Key Findings and Practical Implications
- Reduced Computational Cost: The primary benefit is a significant reduction (20%-60%) in the number of expensive DL model training runs (model calls) needed to find good hyperparameters, while maintaining comparable model performance (RMSE/accuracy).
- Faster Convergence: LLMs can effectively guide the PSO search, replacing poorly performing particles and accelerating convergence towards optimal hyperparameter configurations.
- Efficiency: Using a small number of particles (e.g., 5) combined with LLM guidance proved effective for DL hyperparameter tuning, minimizing the overhead of both PSO and DL model evaluations.

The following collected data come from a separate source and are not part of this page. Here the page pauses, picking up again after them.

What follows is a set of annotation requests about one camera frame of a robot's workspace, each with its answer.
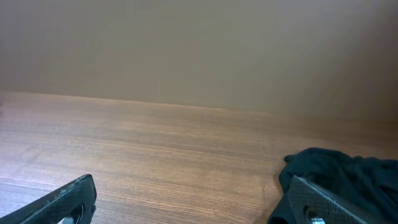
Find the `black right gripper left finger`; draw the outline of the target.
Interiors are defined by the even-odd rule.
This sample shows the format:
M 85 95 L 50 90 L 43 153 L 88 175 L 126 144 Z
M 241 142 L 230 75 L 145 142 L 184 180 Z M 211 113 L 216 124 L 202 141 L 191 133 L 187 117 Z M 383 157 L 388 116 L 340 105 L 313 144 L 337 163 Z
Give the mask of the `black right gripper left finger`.
M 2 224 L 90 224 L 96 210 L 93 176 L 85 174 L 32 203 L 1 217 Z

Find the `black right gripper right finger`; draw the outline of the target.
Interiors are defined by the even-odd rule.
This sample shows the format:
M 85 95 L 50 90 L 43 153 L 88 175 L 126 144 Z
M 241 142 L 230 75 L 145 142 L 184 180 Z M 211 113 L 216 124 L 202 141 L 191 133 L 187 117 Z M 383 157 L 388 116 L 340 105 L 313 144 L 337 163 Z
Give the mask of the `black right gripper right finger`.
M 287 198 L 297 223 L 370 223 L 359 207 L 302 177 L 292 178 Z

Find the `black t-shirt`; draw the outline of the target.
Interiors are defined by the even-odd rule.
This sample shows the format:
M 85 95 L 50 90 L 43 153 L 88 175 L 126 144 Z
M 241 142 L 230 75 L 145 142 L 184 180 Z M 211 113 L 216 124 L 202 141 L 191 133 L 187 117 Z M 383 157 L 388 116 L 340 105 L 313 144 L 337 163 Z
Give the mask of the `black t-shirt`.
M 279 174 L 284 195 L 268 223 L 295 223 L 287 198 L 293 176 L 303 177 L 376 217 L 397 223 L 397 161 L 350 157 L 340 151 L 311 147 L 284 157 Z

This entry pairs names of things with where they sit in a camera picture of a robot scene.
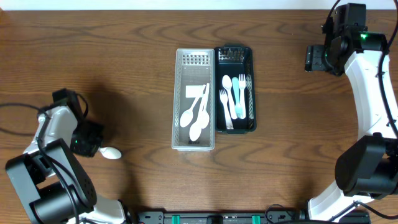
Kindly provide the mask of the white plastic spoon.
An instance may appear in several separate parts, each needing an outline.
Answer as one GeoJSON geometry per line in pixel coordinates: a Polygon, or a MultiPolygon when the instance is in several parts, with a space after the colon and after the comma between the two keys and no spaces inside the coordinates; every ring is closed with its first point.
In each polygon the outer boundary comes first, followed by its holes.
{"type": "Polygon", "coordinates": [[[235,104],[234,104],[233,96],[232,96],[232,93],[231,93],[232,81],[231,81],[231,78],[228,75],[224,75],[223,76],[222,85],[223,85],[224,89],[227,91],[227,94],[228,94],[228,104],[229,104],[231,118],[232,119],[237,119],[238,117],[237,117],[237,114],[236,114],[235,104]]]}
{"type": "Polygon", "coordinates": [[[206,90],[201,99],[197,120],[190,127],[189,136],[190,136],[190,140],[193,142],[195,142],[200,137],[200,134],[202,131],[201,124],[203,121],[203,110],[204,110],[207,94],[208,94],[208,91],[206,90]]]}
{"type": "Polygon", "coordinates": [[[202,85],[200,87],[200,92],[197,92],[191,107],[182,113],[182,115],[180,117],[180,126],[182,128],[188,126],[190,124],[190,122],[192,121],[193,109],[194,109],[195,105],[197,104],[198,100],[203,96],[203,91],[204,91],[205,87],[206,87],[206,85],[202,85]]]}
{"type": "Polygon", "coordinates": [[[114,147],[101,147],[99,152],[106,159],[117,160],[122,157],[121,152],[114,147]]]}
{"type": "Polygon", "coordinates": [[[199,122],[199,124],[200,124],[200,127],[202,129],[205,129],[207,127],[207,125],[209,123],[209,119],[210,119],[209,114],[206,111],[206,107],[207,107],[207,104],[208,104],[209,91],[210,91],[210,84],[207,83],[206,84],[206,88],[205,88],[205,94],[202,96],[201,106],[200,106],[200,110],[199,110],[199,113],[200,113],[200,122],[199,122]]]}

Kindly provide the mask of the white plastic fork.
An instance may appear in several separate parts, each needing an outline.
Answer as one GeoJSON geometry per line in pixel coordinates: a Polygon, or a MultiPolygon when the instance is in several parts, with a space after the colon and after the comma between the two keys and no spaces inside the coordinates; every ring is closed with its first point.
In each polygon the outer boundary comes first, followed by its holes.
{"type": "Polygon", "coordinates": [[[233,123],[231,120],[231,116],[229,113],[229,109],[228,109],[228,96],[227,96],[226,90],[224,90],[224,89],[220,90],[220,100],[221,100],[221,103],[222,103],[223,109],[224,109],[224,118],[225,118],[225,123],[226,123],[226,129],[234,129],[233,123]]]}
{"type": "Polygon", "coordinates": [[[237,77],[232,78],[232,84],[233,84],[233,91],[234,91],[234,96],[235,96],[235,110],[237,117],[239,119],[243,119],[243,109],[240,104],[240,97],[239,97],[239,79],[237,77]]]}
{"type": "Polygon", "coordinates": [[[240,74],[239,89],[240,89],[240,104],[242,107],[241,119],[246,118],[246,104],[245,104],[245,95],[244,95],[245,88],[246,88],[246,76],[245,74],[240,74]]]}

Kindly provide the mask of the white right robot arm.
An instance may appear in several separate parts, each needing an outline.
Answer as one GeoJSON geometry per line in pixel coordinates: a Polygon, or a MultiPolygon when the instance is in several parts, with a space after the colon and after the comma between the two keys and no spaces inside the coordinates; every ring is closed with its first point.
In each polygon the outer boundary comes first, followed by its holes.
{"type": "Polygon", "coordinates": [[[307,71],[346,75],[358,118],[358,140],[338,158],[335,179],[308,201],[311,220],[338,222],[357,206],[397,194],[397,102],[389,75],[389,44],[381,33],[326,33],[310,46],[307,71]]]}

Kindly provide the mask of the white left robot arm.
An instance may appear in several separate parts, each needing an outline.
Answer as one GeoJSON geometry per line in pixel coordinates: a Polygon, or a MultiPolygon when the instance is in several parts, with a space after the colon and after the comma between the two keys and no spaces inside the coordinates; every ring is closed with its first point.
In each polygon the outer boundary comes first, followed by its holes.
{"type": "Polygon", "coordinates": [[[32,223],[135,223],[120,200],[99,196],[76,156],[120,159],[104,147],[102,126],[85,119],[79,103],[57,102],[38,110],[39,126],[6,173],[32,223]]]}

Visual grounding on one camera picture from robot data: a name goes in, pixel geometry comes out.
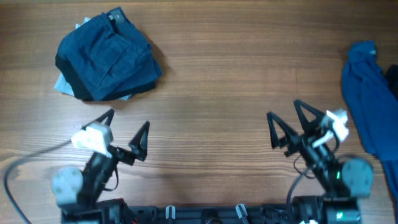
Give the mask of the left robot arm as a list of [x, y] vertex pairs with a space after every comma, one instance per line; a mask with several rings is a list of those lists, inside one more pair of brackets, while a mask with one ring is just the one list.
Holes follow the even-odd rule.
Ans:
[[150, 122], [146, 121], [130, 140], [129, 150], [113, 146], [110, 128], [114, 110], [110, 109], [99, 118], [84, 125], [71, 137], [76, 149], [93, 151], [83, 170], [76, 167], [60, 169], [52, 179], [52, 192], [58, 207], [66, 213], [75, 213], [94, 207], [102, 192], [111, 192], [106, 184], [112, 175], [116, 178], [118, 164], [133, 165], [147, 157]]

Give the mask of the blue polo shirt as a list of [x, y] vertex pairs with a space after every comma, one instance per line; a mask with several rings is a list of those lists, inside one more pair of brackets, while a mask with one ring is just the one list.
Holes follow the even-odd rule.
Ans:
[[364, 150], [379, 159], [397, 199], [397, 99], [377, 64], [373, 40], [354, 43], [349, 49], [342, 92]]

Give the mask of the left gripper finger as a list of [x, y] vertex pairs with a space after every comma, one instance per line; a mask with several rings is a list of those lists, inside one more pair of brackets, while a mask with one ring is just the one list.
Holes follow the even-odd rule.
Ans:
[[96, 118], [94, 122], [101, 123], [107, 126], [111, 125], [113, 120], [115, 111], [113, 109], [109, 109], [107, 112], [102, 114], [99, 118]]
[[135, 159], [142, 162], [144, 162], [147, 157], [149, 128], [150, 122], [146, 121], [129, 142], [129, 147]]

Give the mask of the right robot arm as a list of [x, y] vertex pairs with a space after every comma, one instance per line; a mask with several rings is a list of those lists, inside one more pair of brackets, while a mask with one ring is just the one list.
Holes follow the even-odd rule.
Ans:
[[283, 148], [285, 156], [299, 153], [313, 172], [327, 197], [368, 197], [373, 167], [366, 159], [352, 155], [335, 156], [348, 137], [348, 114], [344, 109], [322, 112], [302, 100], [294, 101], [303, 133], [299, 134], [273, 112], [267, 113], [272, 148]]

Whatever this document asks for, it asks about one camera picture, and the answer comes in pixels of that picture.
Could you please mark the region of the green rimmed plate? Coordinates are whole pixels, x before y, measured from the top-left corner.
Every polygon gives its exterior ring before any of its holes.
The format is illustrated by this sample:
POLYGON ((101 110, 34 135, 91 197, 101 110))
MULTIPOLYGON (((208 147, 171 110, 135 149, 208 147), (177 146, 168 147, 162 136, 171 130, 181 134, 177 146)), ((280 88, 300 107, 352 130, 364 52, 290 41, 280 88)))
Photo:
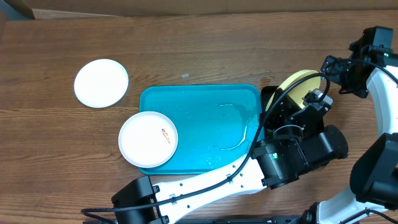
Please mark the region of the green rimmed plate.
MULTIPOLYGON (((317 73, 317 71, 315 71, 315 70, 301 70, 301 71, 295 72, 293 75, 288 77, 279 86, 277 86, 275 90, 271 91, 271 98, 265 104, 265 106, 266 106, 265 110, 267 111, 271 107, 271 103, 273 102, 273 100, 277 99, 277 96, 276 96, 277 90, 285 91, 286 89, 288 89, 288 87, 292 86, 295 82, 302 80, 310 75, 314 75, 316 73, 317 73)), ((293 111, 299 111, 301 109, 304 109, 303 97, 309 91, 312 91, 319 87, 320 87, 320 77, 314 77, 314 78, 308 79, 308 80, 304 81, 303 83, 299 84, 298 86, 296 86, 293 90, 291 90, 284 99, 286 100, 286 103, 290 103, 290 105, 292 106, 291 109, 293 111)))

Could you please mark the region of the pink rimmed white plate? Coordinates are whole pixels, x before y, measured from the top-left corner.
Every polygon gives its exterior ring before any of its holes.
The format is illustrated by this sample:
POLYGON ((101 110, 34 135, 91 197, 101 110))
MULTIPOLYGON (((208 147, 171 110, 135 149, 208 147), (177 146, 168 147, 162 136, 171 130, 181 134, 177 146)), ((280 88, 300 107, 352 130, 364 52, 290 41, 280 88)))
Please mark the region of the pink rimmed white plate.
POLYGON ((122 125, 118 146, 130 164, 141 168, 158 167, 165 164, 177 149, 177 128, 162 113, 140 112, 122 125))

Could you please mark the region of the mint rimmed white plate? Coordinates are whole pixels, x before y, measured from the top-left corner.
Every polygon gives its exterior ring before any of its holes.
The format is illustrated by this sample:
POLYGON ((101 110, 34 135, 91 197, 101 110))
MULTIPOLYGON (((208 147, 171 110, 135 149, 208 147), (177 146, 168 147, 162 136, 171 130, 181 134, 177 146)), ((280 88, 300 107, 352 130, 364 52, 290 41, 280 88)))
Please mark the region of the mint rimmed white plate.
POLYGON ((105 108, 117 103, 128 86, 127 70, 119 62, 104 58, 89 62, 78 71, 73 90, 84 105, 105 108))

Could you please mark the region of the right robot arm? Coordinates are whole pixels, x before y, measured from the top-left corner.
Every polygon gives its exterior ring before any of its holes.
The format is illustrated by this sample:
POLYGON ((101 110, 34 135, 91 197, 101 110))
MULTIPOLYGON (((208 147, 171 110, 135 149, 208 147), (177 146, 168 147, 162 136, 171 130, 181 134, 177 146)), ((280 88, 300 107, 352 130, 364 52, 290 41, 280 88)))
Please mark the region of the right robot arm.
POLYGON ((314 203, 297 223, 359 223, 397 210, 397 54, 391 49, 393 30, 375 26, 350 43, 349 58, 327 56, 321 72, 340 85, 339 93, 371 96, 378 139, 356 161, 349 187, 333 198, 314 203))

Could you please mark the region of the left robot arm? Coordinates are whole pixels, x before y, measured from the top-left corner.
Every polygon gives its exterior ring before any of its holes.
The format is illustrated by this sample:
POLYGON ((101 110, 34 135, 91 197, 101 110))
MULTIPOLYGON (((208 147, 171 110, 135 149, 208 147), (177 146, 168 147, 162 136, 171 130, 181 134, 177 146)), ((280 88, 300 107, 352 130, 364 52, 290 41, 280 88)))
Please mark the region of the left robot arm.
POLYGON ((309 92, 300 108, 288 91, 277 89, 259 118, 248 152, 234 162, 176 182, 133 180, 111 201, 119 223, 175 223, 190 212, 226 197, 278 188, 348 155, 345 137, 325 126, 326 94, 309 92))

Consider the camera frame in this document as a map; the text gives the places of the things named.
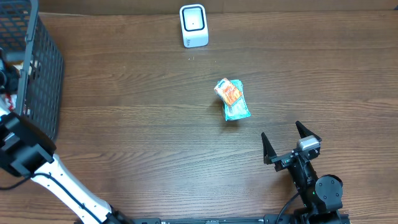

- LLM Choice: ChatGPT-3.5 generally required fewer iterations/calls than Llama3 in the DL tasks, although Llama3 showed slightly better performance on the Rastrigin function.
- Prompt Engineering: The effectiveness relies on well-structured prompts that elicit useful and correctly formatted suggestions from the LLM.
- Applicability: The method offers a practical way to speed up hyperparameter optimization, particularly valuable in resource-constrained environments or when model training is time-consuming. It can potentially be adapted for other metaheuristic algorithms like Genetic Algorithms.
The paper demonstrates a practical and efficient method for leveraging LLMs to enhance a well-established optimization technique (PSO) specifically for the common challenge of DL hyperparameter tuning. The reduction in model evaluations translates directly to savings in computation time and resources.